## About this exercise
Please keep to the lines below from the one with "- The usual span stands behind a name" through the one with "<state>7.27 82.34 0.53", and restate them word for word, ends included.

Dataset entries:
⁂
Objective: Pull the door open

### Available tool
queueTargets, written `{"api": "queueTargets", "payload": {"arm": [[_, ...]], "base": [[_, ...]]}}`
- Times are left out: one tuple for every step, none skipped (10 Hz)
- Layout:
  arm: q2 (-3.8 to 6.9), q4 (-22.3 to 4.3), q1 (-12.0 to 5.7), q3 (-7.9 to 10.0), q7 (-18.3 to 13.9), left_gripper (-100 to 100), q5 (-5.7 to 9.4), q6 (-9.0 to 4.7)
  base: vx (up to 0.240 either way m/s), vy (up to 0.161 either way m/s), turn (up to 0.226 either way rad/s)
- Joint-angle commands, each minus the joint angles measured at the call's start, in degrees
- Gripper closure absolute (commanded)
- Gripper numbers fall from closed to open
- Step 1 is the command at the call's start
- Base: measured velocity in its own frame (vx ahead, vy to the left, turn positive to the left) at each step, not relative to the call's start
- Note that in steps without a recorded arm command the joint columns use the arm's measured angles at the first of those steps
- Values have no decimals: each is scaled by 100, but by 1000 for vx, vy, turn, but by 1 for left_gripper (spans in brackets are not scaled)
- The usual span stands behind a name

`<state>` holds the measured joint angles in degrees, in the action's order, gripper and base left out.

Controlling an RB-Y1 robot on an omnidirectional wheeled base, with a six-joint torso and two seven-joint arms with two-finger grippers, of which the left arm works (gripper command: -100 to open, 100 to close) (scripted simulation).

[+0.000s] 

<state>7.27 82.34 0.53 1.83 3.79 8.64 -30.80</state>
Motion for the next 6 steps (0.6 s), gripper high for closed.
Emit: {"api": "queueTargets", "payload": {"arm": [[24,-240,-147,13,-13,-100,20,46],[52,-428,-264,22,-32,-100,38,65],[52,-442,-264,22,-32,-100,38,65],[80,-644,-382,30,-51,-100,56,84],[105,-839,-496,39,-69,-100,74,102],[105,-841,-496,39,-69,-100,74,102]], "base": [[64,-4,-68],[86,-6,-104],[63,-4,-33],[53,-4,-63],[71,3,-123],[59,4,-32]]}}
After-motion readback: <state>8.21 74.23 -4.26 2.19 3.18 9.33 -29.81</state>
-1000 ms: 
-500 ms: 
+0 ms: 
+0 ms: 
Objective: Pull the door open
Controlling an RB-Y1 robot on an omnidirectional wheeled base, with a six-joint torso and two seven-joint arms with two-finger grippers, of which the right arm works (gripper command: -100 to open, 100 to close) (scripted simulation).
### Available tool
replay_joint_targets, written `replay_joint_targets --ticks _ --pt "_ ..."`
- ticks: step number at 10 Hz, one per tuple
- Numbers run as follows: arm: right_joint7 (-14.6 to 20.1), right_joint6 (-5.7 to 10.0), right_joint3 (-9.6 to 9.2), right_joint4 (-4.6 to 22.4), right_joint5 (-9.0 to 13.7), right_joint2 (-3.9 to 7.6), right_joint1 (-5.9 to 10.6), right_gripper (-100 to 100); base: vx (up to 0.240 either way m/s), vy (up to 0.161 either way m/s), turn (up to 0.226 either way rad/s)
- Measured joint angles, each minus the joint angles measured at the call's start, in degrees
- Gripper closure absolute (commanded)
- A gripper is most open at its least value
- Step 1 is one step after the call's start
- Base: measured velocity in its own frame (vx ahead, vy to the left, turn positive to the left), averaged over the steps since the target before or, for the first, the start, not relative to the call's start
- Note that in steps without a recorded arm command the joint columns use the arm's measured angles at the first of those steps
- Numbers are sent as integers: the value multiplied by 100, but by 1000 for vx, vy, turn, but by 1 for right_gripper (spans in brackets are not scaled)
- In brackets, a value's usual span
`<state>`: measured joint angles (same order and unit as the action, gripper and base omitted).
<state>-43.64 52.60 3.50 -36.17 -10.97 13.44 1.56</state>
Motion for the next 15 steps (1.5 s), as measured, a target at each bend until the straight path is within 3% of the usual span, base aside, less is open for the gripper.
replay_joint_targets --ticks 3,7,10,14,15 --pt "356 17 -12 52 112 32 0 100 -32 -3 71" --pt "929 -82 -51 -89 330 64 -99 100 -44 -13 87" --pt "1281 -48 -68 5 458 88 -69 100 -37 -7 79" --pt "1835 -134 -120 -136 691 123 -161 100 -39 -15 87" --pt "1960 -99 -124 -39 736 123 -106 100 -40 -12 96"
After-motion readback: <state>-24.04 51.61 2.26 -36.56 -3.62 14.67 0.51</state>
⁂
## Task result
- The usual span stands behind a name

`<state>` holds the measured joint angles in degrees, in the action's order, gripper and base left out.

Controlling an RB-Y1 robot on an omnidirectional wheeled base, with a six-joint torso and two seven-joint arms with two-finger grippers, of which the left arm works (gripper command: -100 to open, 100 to close) (scripted simulation).

[+0.000s] 

<state>7.27 82.34 0.53 1.83 3.79 8.64 -30.80</state>

Output is finished, and nothing else is required.